(GIVEN MATERIAL begins)
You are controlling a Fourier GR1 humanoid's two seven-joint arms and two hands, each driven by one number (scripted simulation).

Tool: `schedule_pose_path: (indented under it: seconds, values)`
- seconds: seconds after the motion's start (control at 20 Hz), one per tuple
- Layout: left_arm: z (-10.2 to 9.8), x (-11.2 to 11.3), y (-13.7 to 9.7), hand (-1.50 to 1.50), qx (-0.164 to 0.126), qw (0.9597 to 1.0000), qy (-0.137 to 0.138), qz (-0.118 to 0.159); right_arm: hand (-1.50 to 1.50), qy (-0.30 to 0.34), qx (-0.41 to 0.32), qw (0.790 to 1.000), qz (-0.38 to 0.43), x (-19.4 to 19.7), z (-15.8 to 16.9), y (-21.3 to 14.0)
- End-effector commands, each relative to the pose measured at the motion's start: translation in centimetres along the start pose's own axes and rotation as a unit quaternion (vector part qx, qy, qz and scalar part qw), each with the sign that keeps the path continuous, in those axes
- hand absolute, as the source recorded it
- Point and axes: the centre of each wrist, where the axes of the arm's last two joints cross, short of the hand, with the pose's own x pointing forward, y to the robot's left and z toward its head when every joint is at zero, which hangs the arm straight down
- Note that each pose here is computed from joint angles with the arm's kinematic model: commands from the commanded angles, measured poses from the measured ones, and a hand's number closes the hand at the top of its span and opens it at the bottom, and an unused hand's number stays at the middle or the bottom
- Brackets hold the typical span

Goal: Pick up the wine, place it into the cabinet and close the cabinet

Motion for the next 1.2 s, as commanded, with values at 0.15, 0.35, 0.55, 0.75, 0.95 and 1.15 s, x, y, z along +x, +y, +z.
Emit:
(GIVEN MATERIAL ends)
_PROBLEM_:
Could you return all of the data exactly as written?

_SOLUTION FOR THIS TASK_:
You are controlling a Fourier GR1 humanoid's two seven-joint arms and two hands, each driven by one number (scripted simulation).

Tool: `schedule_pose_path: (indented under it: seconds, values)`
- seconds: seconds after the motion's start (control at 20 Hz), one per tuple
- Layout: left_arm: z (-10.2 to 9.8), x (-11.2 to 11.3), y (-13.7 to 9.7), hand (-1.50 to 1.50), qx (-0.164 to 0.126), qw (0.9597 to 1.0000), qy (-0.137 to 0.138), qz (-0.118 to 0.159); right_arm: hand (-1.50 to 1.50), qy (-0.30 to 0.34), qx (-0.41 to 0.32), qw (0.790 to 1.000), qz (-0.38 to 0.43), x (-19.4 to 19.7), z (-15.8 to 16.9), y (-21.3 to 14.0)
- End-effector commands, each relative to the pose measured at the motion's start: translation in centimetres along the start pose's own axes and rotation as a unit quaternion (vector part qx, qy, qz and scalar part qw), each with the sign that keeps the path continuous, in those axes
- hand absolute, as the source recorded it
- Point and axes: the centre of each wrist, where the axes of the arm's last two joints cross, short of the hand, with the pose's own x pointing forward, y to the robot's left and z toward its head when every joint is at zero, which hangs the arm straight down
- Note that each pose here is computed from joint angles with the arm's kinematic model: commands from the commanded angles, measured poses from the measured ones, and a hand's number closes the hand at the top of its span and opens it at the bottom, and an unused hand's number stays at the middle or the bottom
- Brackets hold the typical span

Goal: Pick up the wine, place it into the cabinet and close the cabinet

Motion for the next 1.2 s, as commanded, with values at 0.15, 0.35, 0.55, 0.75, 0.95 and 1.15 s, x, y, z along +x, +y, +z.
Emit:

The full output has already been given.